EXERCISE INSTRUCTIONS.
Pictures excluded, output exactly the lines from the one containing "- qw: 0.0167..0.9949" through the last line of the listing below.

DATA PROVIDED.
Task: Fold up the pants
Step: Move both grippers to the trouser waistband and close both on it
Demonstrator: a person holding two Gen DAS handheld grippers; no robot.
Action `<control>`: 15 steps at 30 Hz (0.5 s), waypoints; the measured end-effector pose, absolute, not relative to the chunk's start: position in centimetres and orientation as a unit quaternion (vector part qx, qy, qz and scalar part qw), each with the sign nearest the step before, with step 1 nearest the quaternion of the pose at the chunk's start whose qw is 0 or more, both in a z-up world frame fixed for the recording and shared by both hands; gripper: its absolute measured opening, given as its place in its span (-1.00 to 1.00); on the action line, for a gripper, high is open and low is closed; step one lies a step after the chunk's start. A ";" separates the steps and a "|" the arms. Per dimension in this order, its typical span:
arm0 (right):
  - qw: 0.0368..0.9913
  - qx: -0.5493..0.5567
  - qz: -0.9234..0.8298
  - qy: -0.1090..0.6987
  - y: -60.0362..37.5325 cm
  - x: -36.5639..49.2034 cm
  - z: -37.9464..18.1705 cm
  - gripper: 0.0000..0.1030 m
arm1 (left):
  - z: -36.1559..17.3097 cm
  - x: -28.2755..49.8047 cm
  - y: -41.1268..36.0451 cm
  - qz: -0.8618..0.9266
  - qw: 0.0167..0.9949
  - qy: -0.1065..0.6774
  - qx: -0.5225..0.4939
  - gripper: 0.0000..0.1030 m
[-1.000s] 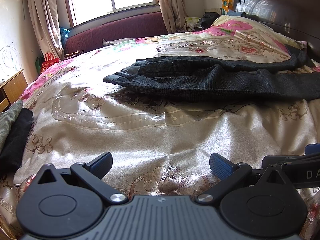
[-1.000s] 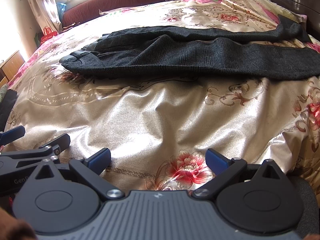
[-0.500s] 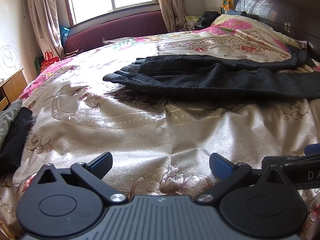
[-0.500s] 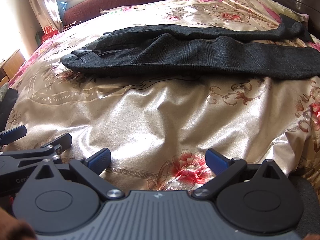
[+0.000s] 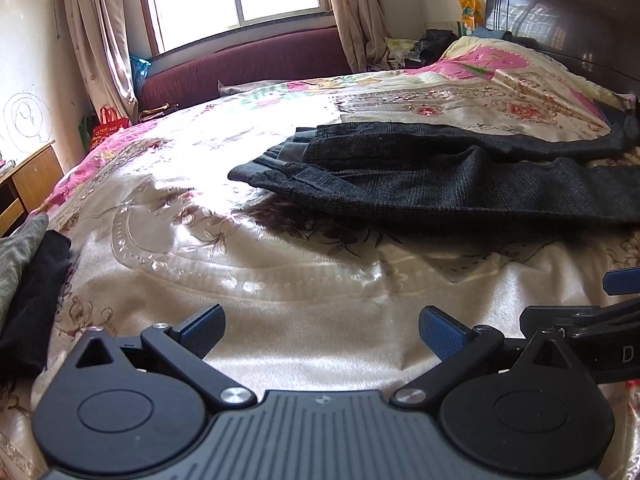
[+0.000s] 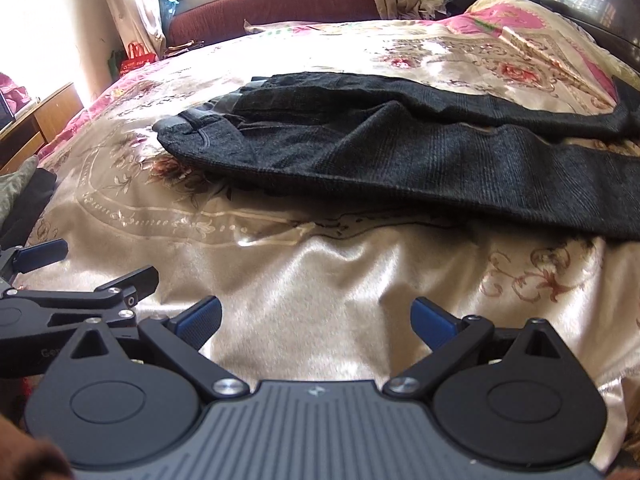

REPLY TO THE TASK.
  - qw: 0.0167..0.9949
  - qy: -0.1065..0.6774
  - qx: -0.5225..0.4939
  - gripper: 0.0000..0.1030 m
[-1.000s] 
[-1.000s] 
[-0.500s] 
[-0.500s] 
[+0.000s] 
[+0.000s] 

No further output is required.